A substrate doping variation study of the pinning states at metal/GaAs(110) interfaces

Abstract

Schottky barrier formation at metal/n-GaAs(110) interfaces has been studied with photoemission spectroscopy by varying the substrate doping from 4×1016 to 5×1018 cm−3. The results challenge certain assumptions that have been made in past barrier formation models. For the clustered systems investigated—In, Ga, and Ag on n-GaAs— the issue of lateral inhomogeneity of the interface state density is considered. Assuming that the interface states exist only beneath the clusters, lateral variation of the surface potential is expected. An increase of the substrate doping reduces the lateral depletion and should thereby affect this variation. However the core level line shapes exhibit no evidence of an inhomogeneous surface potential for any doping or coverage, even when the depletion length is in the neighborhood of the average cluster spacing. Consequently scenarios are considered in which pinning states are more uniformly distributed than the overlayer material itself.
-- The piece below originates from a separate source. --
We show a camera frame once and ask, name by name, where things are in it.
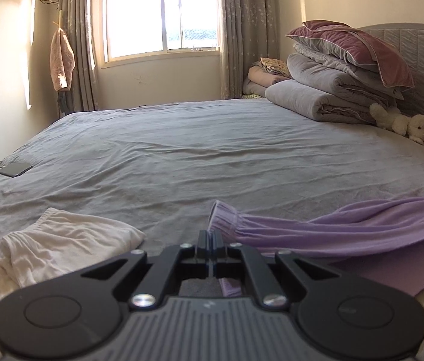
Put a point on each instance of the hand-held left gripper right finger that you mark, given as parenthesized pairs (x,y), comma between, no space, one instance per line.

In modeling low-coverage potential barrier formation, one might suppose that the net interface charge for a given low coverage is independent of the substrate doping. Under this assumption the total band bending for a given coverage is expected to be inversely proportional to the dopant concentration. For the systems examined in this study—In, Ga, Ag, Sn, and Sb on n-GaAs—an inverse relationship between band bending and doping is observed, but the dependence is much weaker than a proportionality. In the context of a defect model of the interface charge states, this weakened dependence may be explained in terms of a defect state whose nature depends on the local Fermi level position, as has been suggested by Walukiewicz [J. Vac. Sci. Technol. B 5, 1062 (1986)]. The effect of metallic screening from the overlayer on the doping dependence of band bending is also considered.